● Exercise
Your answer consists of the lines in the data that contain "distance". Copy each of them.

*** Source material

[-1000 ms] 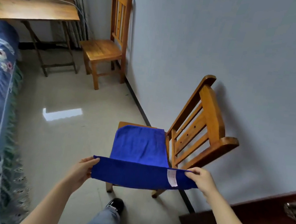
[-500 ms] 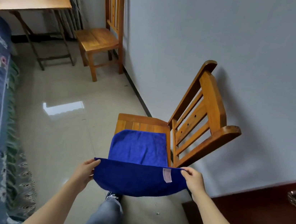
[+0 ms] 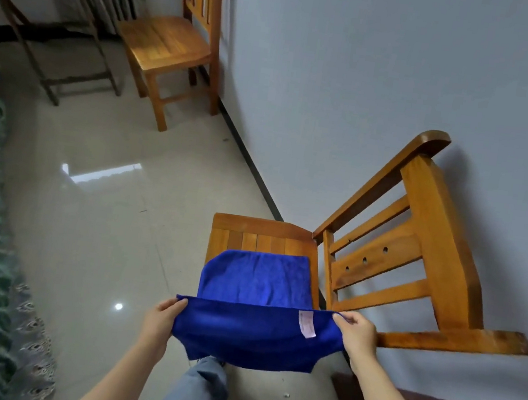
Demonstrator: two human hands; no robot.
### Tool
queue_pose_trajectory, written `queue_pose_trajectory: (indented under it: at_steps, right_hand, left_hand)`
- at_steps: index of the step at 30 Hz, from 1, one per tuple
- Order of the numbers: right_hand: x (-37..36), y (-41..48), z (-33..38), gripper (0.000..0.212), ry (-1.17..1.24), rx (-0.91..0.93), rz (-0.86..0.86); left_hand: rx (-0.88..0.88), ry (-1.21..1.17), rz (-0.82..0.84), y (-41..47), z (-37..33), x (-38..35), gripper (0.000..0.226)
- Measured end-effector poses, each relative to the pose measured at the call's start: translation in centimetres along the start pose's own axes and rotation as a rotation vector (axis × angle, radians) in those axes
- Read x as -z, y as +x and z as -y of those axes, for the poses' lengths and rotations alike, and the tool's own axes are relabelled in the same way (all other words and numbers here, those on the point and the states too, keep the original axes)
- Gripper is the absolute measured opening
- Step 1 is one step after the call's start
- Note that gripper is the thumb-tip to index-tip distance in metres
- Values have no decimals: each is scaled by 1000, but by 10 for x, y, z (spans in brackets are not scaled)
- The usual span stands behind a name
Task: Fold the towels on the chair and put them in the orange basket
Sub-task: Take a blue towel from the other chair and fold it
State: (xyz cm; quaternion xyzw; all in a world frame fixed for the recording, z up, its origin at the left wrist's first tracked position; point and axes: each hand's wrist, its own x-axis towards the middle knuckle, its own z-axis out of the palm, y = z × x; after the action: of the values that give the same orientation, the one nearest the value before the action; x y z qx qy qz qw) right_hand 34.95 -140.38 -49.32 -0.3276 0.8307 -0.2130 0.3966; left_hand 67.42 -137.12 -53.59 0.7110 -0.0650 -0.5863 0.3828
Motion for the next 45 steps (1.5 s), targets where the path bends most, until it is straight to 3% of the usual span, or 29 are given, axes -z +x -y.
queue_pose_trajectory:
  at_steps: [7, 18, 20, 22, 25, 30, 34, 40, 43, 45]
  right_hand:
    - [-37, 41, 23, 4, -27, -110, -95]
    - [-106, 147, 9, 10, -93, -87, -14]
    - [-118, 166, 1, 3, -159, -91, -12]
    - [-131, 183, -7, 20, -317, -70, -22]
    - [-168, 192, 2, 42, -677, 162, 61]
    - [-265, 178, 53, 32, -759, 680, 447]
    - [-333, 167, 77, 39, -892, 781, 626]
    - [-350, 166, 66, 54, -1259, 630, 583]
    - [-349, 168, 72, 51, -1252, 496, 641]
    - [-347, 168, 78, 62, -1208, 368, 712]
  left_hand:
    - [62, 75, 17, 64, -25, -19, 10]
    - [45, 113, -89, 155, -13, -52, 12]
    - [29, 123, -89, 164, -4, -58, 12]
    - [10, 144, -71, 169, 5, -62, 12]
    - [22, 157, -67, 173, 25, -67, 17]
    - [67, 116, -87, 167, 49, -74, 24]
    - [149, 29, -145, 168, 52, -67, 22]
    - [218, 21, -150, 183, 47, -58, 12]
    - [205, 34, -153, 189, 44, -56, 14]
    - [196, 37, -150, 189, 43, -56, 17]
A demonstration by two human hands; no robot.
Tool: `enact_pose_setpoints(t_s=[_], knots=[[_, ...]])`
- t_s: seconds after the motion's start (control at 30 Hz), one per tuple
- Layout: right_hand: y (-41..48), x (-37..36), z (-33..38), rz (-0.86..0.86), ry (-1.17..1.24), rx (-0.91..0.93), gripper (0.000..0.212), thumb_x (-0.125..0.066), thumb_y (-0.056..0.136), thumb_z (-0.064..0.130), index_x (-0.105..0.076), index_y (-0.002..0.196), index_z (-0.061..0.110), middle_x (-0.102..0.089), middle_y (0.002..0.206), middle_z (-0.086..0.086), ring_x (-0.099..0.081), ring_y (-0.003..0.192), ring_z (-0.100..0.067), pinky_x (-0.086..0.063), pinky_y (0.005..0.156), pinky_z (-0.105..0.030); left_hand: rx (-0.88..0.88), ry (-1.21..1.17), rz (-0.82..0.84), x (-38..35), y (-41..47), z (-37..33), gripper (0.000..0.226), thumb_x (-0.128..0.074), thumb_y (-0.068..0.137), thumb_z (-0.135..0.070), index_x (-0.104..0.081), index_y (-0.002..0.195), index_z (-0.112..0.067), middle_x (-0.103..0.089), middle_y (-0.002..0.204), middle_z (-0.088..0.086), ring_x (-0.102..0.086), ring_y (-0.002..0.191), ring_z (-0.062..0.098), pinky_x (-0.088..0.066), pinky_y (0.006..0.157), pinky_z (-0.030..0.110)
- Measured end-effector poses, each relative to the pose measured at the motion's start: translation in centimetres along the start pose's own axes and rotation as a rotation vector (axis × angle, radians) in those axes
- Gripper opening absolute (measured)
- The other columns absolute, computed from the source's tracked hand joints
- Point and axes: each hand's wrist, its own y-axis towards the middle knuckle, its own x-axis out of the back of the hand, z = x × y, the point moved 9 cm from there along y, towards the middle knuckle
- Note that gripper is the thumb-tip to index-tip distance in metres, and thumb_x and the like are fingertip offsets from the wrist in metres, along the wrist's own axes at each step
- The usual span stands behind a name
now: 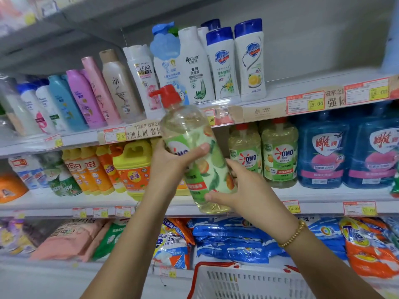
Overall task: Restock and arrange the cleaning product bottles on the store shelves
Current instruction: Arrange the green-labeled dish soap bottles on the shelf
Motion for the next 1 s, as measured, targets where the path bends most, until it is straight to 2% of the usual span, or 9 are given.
enact_pose_setpoints(t_s=[0.1,0.17,0.23,0.33,0.4,0.6,0.8,0.9,1.0], knots=[[0.7,0.0,-1.4,-0.070,0.104,0.020,0.080,-0.085,0.063,0.039,-0.042,0.130,0.035,-0.064,0.108,0.018,-0.061,0.096,0.000,-0.051,0.084,-0.023,-0.125,0.154,0.001,-1.1,-0.1,0.1,0.090,-0.092,0.039,-0.041,-0.054,0.119,-0.022,-0.070,0.108,-0.005,-0.069,0.096,0.012,-0.057,0.082,0.036],[1.4,-0.2,-2.7,-0.104,0.122,0.029,0.078,-0.086,0.062,0.035,-0.043,0.128,0.035,-0.063,0.108,0.018,-0.060,0.097,-0.001,-0.051,0.084,-0.022,-0.228,0.291,-0.004,-1.7,-0.5,0.0,0.097,-0.092,0.040,-0.044,-0.048,0.125,-0.026,-0.063,0.118,-0.010,-0.062,0.104,0.000,-0.051,0.088,0.025],[2.2,-0.6,-4.5,-0.117,0.075,0.038,0.075,-0.083,0.067,0.036,-0.044,0.131,0.032,-0.063,0.110,0.013,-0.059,0.099,-0.005,-0.051,0.084,-0.024,-0.361,0.380,0.023,-2.9,-1.0,-0.4,0.102,-0.095,0.043,-0.035,-0.041,0.130,-0.031,-0.053,0.124,-0.020,-0.050,0.111,-0.015,-0.040,0.089,0.006],[3.5,-0.2,-8.4,-0.167,-0.141,0.003,0.050,-0.070,0.084,0.030,-0.051,0.130,0.025,-0.060,0.118,0.001,-0.058,0.104,-0.015,-0.049,0.087,-0.029,-0.469,0.471,0.123,-4.8,-0.5,0.8,0.105,-0.095,0.049,-0.031,-0.030,0.131,-0.040,-0.044,0.128,-0.029,-0.043,0.120,-0.014,-0.035,0.094,0.003],[4.0,0.8,-11.9,-0.225,-0.253,-0.061,0.044,-0.063,0.089,0.025,-0.052,0.131,0.019,-0.056,0.127,-0.006,-0.056,0.111,-0.021,-0.049,0.091,-0.033,-0.445,0.461,0.145,-5.3,0.4,2.8,0.106,-0.094,0.050,-0.035,-0.030,0.134,-0.039,-0.046,0.131,-0.024,-0.045,0.123,-0.008,-0.038,0.097,0.008],[4.2,1.6,-19.7,-0.213,-0.397,-0.229,0.032,-0.057,0.093,0.028,-0.060,0.120,0.011,-0.059,0.119,-0.013,-0.059,0.102,-0.029,-0.050,0.078,-0.035,-0.321,0.405,0.052,-5.8,2.9,8.2,0.110,-0.093,0.049,-0.037,-0.033,0.139,-0.023,-0.046,0.128,-0.018,-0.041,0.118,-0.018,-0.033,0.094,0.000],[6.3,0.5,-19.4,-0.212,-0.390,-0.109,0.039,-0.064,0.089,0.030,-0.055,0.124,0.016,-0.055,0.123,-0.004,-0.057,0.106,-0.023,-0.049,0.080,-0.033,-0.282,0.400,-0.035,-6.1,4.9,11.7,0.112,-0.093,0.048,-0.039,-0.032,0.140,-0.029,-0.047,0.135,-0.012,-0.044,0.122,-0.008,-0.035,0.100,0.006],[7.0,-0.6,-18.3,-0.227,-0.418,-0.009,0.050,-0.070,0.084,0.026,-0.050,0.128,0.017,-0.041,0.135,-0.003,-0.059,0.104,-0.021,-0.051,0.082,-0.030,-0.223,0.356,-0.074,-6.6,5.9,13.3,0.109,-0.091,0.045,-0.045,-0.032,0.137,-0.037,-0.051,0.133,-0.013,-0.049,0.120,-0.002,-0.040,0.097,0.011],[7.5,-1.5,-18.5,-0.280,-0.437,0.061,0.073,-0.080,0.074,0.019,-0.042,0.135,0.032,-0.022,0.146,-0.002,-0.059,0.106,-0.022,-0.057,0.082,-0.035,-0.176,0.334,-0.090,-6.6,7.0,14.6,0.109,-0.086,0.043,-0.051,-0.037,0.138,-0.031,-0.056,0.127,-0.013,-0.054,0.113,0.002,-0.042,0.089,0.009]])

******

● Solution to this problem
- Note that gripper is the thumb-tip to index-tip distance in metres
- Note that gripper is the thumb-tip to index-tip distance in metres, and thumb_x and the like are fingertip offsets from the wrist in metres, along the wrist's own axes at each step

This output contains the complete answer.